From the line containing "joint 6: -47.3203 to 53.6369" to the end of the listing, write out every line exactly; leave out everything else.
---------------
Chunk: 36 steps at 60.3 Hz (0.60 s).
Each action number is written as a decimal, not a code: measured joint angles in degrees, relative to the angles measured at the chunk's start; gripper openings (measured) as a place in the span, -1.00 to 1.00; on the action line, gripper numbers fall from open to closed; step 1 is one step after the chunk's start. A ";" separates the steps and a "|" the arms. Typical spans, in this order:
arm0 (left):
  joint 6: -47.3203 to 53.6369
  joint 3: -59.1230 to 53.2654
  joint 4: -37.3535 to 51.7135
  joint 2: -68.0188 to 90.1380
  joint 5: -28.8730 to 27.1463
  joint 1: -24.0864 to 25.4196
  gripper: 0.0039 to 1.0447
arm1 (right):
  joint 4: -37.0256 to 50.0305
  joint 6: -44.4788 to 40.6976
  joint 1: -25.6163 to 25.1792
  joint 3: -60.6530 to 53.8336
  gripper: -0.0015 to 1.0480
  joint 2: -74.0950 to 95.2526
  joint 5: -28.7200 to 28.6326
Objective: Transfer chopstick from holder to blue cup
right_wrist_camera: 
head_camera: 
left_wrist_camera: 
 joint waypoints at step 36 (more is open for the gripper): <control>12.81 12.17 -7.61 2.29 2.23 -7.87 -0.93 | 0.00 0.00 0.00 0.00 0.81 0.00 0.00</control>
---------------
TASK OUTPUT -
  joint 6: -47.3203 to 53.6369
  joint 3: -59.1230 to 53.2654
  joint 4: -37.3535 to 51.7135
  joint 2: -68.0188 to 90.1380
  joint 5: -28.8730 to 27.1463
  joint 1: -24.0864 to 25.4196
  gripper: 0.0039 to 1.0447
arm1 (right):
  joint 4: -37.0256 to 50.0305
  joint 6: -44.4788 to 40.6976
  joint 1: -25.6163 to 25.1792
  joint 3: -60.6530 to 53.8336
  gripper: -0.0015 to 1.0480
  joint 2: -74.0950 to 95.2526
  joint 5: -28.7200 to 28.6326
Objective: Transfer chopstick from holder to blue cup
right_wrist_camera: 
head_camera: 
left_wrist_camera: 
 joint waypoints at step 36 (more is open for the gripper): <control>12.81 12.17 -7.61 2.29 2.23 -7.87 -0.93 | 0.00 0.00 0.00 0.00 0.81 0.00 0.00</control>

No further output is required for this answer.